Du côté du Wisconsin, l’écart est encore plus serré. Joe Biden a remporté l’État d’un souffle en 2020. Quatre ans plus tôt, c’est Donald Trump qui l’avait empoché d’un rien tandis qu’en 2012, Barack Obama avait largement gagné. Cette année, les sondages donnent l’avantage à Kamala Harris avec une avance d’un point seulement par rapport à Donald Trump.
Dans un scrutin qui risque de se jouer à une poignée de grands électeurs, remporter le Michigan et le Wisconsin relève de la survie même si tous les États-clés sont à surveiller, en particulier la Pennsylvanie. Voici donc la mission difficile qui incombe à Tim Walz et J.D. Vance.
Le débat a lieu à New York, loin du Midwest
Leur duel atteindra son paroxysme au débat de ce mardi, qui aura lieu de manière assez ironique à New York, bien loin de la réalité du Midwest.

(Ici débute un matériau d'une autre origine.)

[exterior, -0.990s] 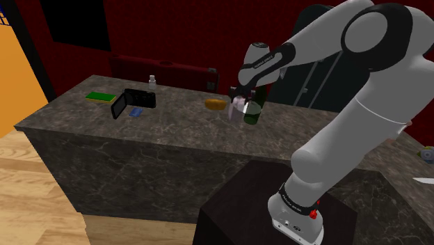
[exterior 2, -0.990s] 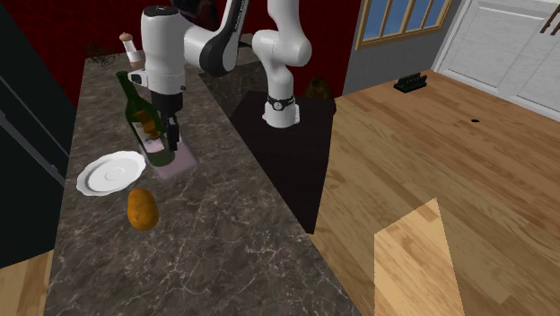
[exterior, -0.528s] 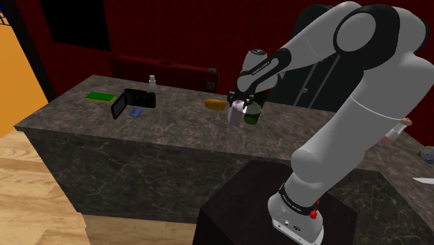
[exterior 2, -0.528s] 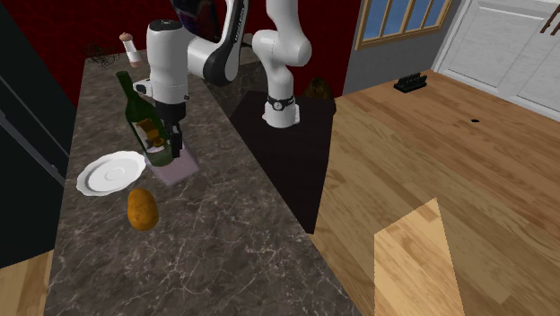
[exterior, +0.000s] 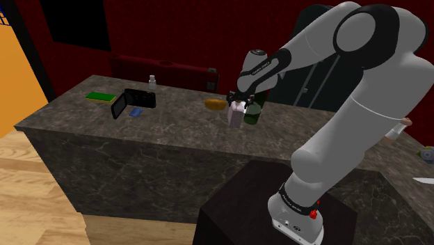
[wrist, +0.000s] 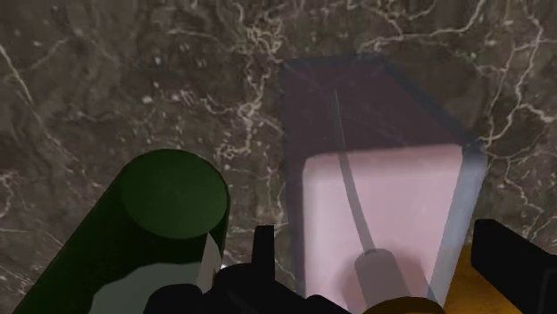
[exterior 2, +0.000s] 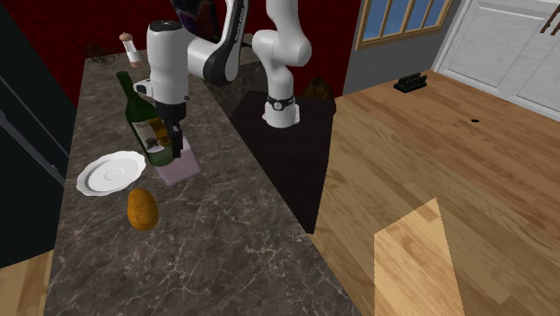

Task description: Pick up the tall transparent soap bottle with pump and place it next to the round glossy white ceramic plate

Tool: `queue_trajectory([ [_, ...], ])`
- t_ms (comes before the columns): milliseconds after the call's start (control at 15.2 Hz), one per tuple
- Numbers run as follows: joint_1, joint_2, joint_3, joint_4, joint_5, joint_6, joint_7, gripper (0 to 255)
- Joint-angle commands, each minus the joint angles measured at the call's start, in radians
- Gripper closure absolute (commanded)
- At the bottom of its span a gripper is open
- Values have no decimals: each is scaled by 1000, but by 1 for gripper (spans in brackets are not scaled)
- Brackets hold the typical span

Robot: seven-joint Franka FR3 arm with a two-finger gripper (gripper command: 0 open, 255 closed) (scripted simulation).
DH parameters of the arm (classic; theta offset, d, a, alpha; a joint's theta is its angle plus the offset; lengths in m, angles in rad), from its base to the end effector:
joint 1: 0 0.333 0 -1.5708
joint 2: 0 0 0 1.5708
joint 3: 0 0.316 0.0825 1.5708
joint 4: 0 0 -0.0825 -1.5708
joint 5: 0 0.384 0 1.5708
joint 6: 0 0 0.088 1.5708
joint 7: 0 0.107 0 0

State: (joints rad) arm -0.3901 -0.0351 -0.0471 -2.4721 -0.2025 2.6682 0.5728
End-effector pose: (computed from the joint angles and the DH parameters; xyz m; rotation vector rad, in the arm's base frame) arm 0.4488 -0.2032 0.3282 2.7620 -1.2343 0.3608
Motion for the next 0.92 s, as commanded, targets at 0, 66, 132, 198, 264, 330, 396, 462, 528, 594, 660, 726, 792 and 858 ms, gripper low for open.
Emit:
queue_trajectory([
  [0, 0, 0, 0, 0, 0, 0, 0, 0],
  [66, 0, 0, 0, 0, 0, 0, 0, 0],
  [132, 0, 3, 0, 1, -1, 2, 1, 0],
  [198, 2, -31, 2, 0, 7, -31, -5, 0],
  [264, 5, -64, 4, 0, 13, -65, -9, 0],
  [330, 8, -97, 6, 2, 19, -100, -13, 0],
  [396, 10, -121, 7, 4, 24, -127, -16, 0],
  [462, 10, -121, 7, 4, 24, -127, -16, 0],
  [528, 10, -121, 7, 4, 24, -127, -16, 0],
  [594, 10, -121, 7, 4, 24, -127, -16, 0],
  [660, 10, -121, 7, 4, 24, -127, -16, 0],
  [726, 10, -121, 7, 4, 24, -127, -16, 0],
  [792, 10, -121, 7, 4, 24, -127, -16, 0],
  [858, 10, -121, 7, 4, 24, -127, -16, 0],
])
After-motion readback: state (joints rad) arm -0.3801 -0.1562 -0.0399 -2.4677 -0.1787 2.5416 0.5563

Sur scène se verront s’affronter deux Américains aux visions complètement différentes de leur vaste région qu’ils sont certains de connaître par cœur, mais qui ont des solutions aux antipodes pour répondre aux maux de la population.
Tous deux vont défendre le programme de leur champion respectif, mais vont aussi s’attaquer mutuellement. J.D Vance qui devra redresser la barre après le débat raté de Trump contre Harris, ne va pas manquer de qualifier son adversaire de dangereux gauchiste, tout en se dépatouillant de la rumeur lunaire sur les Haïtiens mangeurs d’animaux de compagnie qu’il a contribué à diffuser. Tim Walz va s’efforcer de montrer le contraste entre le programme trumpiste et celui de Kamala Harris, et devrait rappeler toutes les bourdes de son adversaire, qu’il a déjà qualifié de « bizarre ».
Traditionnellement, un débat entre deux vice-présidents potentiels ne fait pas des miracles dans les sondages. Mais avec un unique débat entre Donald Trump et Kamala Harris, les électeurs pourraient être tentés de voir ce que Tim Walz et J.D. Vance ont à leur offrir. Et dans une élection très serrée, rappelle le stratège démocrate Steven Maviglio à The Hill, « il suffit que l’aiguille bouge de 0,1 point dans l’une ou l’autre direction pour faire la différence dans quatre ou cinq États ». Nul doute que Kamala Harris et Donald Trump auront les yeux rivés sur cette aiguille.